### TO DO
Only one stretch of the data below is wanted: the lines from the one with "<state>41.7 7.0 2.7" through the one with "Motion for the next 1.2", repeated exactly.

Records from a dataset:
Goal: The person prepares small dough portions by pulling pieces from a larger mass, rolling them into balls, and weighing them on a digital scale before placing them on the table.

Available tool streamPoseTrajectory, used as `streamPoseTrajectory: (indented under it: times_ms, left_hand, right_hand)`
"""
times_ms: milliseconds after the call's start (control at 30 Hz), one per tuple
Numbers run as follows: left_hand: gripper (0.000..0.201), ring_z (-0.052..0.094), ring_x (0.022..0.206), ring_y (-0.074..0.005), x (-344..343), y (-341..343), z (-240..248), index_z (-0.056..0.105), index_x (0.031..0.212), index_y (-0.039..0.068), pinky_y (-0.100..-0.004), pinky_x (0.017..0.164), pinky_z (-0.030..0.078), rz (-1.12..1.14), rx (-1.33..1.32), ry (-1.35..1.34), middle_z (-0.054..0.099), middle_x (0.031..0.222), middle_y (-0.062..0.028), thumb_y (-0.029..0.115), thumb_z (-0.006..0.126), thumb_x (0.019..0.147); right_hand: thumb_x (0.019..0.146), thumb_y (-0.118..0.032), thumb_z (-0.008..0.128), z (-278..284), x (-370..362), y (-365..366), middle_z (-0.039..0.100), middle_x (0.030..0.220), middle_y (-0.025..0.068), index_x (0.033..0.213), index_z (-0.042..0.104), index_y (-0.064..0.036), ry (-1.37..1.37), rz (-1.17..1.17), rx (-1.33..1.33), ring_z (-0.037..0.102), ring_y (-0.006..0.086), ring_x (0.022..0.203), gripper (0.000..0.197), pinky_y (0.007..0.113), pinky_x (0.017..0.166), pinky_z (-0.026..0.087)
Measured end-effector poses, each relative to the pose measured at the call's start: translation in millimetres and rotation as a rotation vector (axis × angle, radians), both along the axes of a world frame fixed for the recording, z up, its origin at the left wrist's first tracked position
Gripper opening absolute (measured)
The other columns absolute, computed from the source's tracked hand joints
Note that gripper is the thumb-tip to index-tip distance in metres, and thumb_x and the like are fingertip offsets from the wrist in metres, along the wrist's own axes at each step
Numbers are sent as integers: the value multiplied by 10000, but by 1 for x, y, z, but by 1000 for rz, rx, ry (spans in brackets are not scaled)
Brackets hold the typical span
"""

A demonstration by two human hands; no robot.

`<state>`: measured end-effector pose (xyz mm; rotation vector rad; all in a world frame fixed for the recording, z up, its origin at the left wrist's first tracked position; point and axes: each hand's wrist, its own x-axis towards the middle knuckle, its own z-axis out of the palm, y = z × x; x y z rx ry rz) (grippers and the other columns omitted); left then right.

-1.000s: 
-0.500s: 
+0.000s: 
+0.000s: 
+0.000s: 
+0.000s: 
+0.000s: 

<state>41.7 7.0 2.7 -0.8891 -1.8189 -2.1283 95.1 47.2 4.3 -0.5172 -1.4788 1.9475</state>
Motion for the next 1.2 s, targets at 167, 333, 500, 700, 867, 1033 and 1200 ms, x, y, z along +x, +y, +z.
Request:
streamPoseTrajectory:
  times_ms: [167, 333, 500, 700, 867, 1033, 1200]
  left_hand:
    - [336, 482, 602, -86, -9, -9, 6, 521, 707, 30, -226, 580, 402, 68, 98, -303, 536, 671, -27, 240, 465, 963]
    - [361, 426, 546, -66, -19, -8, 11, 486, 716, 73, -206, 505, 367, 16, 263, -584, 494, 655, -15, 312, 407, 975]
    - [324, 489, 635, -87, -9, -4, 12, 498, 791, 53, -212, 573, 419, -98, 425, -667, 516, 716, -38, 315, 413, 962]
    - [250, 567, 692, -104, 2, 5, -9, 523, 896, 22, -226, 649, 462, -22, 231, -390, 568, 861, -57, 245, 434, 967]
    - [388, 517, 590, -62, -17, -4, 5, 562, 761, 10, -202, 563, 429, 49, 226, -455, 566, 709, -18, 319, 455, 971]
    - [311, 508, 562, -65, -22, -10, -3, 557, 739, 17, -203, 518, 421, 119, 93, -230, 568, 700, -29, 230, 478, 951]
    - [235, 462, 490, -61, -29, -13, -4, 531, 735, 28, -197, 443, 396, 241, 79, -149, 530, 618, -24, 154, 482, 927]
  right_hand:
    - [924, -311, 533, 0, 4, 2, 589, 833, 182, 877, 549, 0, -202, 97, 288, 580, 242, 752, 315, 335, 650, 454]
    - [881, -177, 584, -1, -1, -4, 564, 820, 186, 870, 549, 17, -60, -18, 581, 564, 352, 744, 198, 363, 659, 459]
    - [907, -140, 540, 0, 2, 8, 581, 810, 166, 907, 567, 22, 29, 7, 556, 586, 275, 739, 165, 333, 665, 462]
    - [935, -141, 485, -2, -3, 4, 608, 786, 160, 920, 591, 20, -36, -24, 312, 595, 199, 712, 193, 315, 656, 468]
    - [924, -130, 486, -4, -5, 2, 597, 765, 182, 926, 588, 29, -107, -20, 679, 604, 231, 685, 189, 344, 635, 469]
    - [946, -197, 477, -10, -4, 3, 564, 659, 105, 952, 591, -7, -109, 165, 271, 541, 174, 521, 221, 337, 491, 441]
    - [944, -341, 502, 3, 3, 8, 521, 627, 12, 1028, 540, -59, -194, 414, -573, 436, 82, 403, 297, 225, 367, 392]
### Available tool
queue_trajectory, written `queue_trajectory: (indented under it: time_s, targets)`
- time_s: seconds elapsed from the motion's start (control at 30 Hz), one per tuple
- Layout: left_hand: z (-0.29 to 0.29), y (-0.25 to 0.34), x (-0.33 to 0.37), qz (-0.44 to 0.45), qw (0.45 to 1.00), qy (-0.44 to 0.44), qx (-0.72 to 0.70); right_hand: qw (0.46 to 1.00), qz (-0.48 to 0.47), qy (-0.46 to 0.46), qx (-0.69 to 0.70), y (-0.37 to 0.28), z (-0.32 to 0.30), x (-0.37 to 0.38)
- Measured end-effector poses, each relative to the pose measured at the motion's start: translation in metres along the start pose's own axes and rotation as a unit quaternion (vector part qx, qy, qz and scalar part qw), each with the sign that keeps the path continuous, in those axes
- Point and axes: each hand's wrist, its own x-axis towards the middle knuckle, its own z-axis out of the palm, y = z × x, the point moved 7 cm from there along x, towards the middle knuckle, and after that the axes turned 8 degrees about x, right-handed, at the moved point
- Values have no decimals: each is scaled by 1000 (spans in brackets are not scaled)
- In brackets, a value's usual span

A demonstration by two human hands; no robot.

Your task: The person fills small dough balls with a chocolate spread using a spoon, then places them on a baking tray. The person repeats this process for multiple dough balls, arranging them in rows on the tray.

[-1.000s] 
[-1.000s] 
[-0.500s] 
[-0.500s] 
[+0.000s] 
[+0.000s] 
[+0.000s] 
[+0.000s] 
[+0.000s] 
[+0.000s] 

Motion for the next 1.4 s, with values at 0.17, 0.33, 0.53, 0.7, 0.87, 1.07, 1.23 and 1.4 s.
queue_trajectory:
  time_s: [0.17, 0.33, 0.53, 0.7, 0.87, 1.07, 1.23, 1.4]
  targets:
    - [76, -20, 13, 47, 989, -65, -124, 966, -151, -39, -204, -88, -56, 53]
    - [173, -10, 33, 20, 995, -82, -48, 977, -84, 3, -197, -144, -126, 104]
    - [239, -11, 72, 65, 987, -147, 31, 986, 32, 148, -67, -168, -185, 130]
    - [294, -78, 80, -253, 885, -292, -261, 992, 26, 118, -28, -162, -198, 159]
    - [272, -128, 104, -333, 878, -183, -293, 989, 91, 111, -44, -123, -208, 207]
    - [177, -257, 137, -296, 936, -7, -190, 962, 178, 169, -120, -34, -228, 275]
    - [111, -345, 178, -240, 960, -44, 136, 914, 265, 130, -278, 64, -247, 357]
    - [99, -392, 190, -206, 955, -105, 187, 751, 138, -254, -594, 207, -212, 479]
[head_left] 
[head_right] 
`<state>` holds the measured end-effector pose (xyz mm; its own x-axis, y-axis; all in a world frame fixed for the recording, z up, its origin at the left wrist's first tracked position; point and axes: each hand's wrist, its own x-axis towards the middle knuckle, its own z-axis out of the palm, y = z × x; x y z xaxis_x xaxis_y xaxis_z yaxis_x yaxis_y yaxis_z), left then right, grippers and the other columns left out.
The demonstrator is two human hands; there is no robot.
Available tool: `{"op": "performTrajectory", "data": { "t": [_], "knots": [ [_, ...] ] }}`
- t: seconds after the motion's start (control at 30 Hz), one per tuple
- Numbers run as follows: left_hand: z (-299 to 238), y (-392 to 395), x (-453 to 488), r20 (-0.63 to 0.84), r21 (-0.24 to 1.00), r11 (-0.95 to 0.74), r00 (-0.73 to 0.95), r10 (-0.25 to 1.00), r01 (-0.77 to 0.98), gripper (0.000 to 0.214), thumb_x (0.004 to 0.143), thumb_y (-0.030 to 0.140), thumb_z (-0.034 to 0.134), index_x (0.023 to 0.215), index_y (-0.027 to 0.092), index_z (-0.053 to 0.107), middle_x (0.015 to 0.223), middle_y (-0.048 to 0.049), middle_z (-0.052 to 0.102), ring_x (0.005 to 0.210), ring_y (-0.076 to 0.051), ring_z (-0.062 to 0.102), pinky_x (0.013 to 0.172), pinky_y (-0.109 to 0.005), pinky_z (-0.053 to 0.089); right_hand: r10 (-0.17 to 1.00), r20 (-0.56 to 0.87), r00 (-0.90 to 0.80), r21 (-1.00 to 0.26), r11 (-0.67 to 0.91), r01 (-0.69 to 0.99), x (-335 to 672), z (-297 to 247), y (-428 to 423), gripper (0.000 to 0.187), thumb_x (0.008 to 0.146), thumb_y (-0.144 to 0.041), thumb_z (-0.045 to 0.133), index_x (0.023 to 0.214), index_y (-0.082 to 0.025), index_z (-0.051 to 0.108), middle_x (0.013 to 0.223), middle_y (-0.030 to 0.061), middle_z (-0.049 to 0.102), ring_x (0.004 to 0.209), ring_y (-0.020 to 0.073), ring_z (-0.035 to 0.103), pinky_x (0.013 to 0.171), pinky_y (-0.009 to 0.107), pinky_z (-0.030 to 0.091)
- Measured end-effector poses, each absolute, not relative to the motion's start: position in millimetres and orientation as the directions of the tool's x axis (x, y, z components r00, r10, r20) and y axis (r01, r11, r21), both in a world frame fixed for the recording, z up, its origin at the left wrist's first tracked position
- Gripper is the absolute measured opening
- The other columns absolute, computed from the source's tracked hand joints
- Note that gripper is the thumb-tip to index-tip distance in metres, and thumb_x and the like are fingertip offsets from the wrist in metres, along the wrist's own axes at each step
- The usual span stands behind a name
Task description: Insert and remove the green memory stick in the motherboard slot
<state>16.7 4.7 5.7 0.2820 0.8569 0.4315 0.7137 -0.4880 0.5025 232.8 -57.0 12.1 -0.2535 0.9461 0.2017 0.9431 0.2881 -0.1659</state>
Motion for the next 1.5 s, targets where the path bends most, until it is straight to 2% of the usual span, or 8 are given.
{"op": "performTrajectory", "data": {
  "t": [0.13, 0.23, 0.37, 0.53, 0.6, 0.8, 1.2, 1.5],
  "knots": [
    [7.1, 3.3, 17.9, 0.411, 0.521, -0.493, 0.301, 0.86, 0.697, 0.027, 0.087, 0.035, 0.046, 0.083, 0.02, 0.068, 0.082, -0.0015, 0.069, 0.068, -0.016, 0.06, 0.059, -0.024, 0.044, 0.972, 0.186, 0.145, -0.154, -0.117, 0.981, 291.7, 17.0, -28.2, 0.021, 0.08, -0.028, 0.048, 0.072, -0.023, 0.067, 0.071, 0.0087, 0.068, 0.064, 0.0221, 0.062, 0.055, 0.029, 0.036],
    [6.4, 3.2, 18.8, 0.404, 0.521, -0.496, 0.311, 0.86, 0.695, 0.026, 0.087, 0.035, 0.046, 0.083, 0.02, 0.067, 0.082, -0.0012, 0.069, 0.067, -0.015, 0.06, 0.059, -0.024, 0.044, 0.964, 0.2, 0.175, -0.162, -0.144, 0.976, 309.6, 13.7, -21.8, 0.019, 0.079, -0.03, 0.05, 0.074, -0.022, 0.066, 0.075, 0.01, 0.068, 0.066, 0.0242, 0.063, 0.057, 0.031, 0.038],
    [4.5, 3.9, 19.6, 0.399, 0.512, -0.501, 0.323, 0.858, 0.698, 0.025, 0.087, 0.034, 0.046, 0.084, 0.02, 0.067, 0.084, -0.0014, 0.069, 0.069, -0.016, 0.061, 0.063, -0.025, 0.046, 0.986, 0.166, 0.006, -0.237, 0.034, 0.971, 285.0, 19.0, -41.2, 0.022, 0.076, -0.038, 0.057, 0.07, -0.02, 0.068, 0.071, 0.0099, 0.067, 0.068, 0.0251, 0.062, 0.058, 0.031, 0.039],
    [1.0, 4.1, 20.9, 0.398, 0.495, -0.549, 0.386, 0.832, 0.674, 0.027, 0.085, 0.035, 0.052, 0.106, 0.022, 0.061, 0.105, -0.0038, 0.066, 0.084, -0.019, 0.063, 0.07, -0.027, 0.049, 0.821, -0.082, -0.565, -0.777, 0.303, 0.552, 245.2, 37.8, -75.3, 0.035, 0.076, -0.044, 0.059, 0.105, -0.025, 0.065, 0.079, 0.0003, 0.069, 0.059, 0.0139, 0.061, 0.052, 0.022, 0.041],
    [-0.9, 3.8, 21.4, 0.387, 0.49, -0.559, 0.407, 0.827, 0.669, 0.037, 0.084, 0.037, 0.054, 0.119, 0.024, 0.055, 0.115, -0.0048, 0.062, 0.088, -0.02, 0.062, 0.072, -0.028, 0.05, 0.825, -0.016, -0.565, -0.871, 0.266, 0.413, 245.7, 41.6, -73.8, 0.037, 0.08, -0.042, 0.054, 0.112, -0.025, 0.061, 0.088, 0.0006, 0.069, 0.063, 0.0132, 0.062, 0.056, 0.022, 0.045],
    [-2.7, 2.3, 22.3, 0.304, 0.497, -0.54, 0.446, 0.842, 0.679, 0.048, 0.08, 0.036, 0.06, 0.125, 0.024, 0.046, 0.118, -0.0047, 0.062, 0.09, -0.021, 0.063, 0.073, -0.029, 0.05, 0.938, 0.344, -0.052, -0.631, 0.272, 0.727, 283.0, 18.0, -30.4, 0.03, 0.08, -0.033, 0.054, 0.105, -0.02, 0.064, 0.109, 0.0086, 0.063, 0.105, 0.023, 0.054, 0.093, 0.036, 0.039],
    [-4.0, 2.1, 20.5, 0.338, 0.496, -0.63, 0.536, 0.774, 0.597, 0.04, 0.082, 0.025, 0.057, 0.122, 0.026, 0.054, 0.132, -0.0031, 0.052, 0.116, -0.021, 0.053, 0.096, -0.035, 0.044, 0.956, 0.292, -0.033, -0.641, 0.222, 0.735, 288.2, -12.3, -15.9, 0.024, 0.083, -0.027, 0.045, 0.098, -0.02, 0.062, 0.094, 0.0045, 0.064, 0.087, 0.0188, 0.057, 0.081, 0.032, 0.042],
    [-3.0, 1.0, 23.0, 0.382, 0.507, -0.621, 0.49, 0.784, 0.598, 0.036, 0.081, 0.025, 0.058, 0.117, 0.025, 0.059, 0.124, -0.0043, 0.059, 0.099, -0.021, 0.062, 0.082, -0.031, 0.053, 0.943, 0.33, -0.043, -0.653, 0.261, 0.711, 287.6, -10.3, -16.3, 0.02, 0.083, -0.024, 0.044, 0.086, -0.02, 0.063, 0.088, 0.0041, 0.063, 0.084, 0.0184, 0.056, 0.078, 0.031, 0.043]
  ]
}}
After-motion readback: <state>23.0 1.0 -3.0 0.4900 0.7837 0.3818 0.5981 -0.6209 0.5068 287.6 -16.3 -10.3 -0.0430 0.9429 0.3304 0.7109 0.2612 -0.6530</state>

### EXERCISE SOLUTION
<state>41.7 7.0 2.7 -0.8891 -1.8189 -2.1283 95.1 47.2 4.3 -0.5172 -1.4788 1.9475</state>
Motion for the next 1.2 s, targets at 167, 333, 500, 700, 867, 1033 and 1200 ms, x, y, z along +x, +y, +z.

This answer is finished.